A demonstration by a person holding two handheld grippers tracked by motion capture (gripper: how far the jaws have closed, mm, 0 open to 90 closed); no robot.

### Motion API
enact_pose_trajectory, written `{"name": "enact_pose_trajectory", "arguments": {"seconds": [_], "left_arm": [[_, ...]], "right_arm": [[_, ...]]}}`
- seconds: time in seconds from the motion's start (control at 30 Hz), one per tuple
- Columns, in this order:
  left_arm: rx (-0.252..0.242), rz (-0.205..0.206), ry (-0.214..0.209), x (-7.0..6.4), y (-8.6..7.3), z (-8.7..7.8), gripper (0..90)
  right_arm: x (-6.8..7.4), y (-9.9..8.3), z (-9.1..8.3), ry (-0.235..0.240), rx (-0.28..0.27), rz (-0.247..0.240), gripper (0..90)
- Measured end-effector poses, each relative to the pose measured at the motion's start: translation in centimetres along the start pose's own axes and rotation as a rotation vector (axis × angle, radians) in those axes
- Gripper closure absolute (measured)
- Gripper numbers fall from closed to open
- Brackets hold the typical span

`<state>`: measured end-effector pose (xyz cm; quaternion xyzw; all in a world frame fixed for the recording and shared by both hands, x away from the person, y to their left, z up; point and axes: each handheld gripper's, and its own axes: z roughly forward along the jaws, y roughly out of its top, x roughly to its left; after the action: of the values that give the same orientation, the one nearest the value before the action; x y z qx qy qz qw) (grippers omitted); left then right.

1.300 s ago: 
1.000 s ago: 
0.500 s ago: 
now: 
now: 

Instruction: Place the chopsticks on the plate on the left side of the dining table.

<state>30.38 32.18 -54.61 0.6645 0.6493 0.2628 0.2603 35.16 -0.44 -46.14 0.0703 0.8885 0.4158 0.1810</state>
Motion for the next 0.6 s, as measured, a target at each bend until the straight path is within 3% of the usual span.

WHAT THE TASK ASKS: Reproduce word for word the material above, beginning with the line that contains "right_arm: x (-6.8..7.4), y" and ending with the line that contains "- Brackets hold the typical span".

SOLUTION TO THIS PROBLEM:
  right_arm: x (-6.8..7.4), y (-9.9..8.3), z (-9.1..8.3), ry (-0.235..0.240), rx (-0.28..0.27), rz (-0.247..0.240), gripper (0..90)
- Measured end-effector poses, each relative to the pose measured at the motion's start: translation in centimetres along the start pose's own axes and rotation as a rotation vector (axis × angle, radians) in those axes
- Gripper closure absolute (measured)
- Gripper numbers fall from closed to open
- Brackets hold the typical span

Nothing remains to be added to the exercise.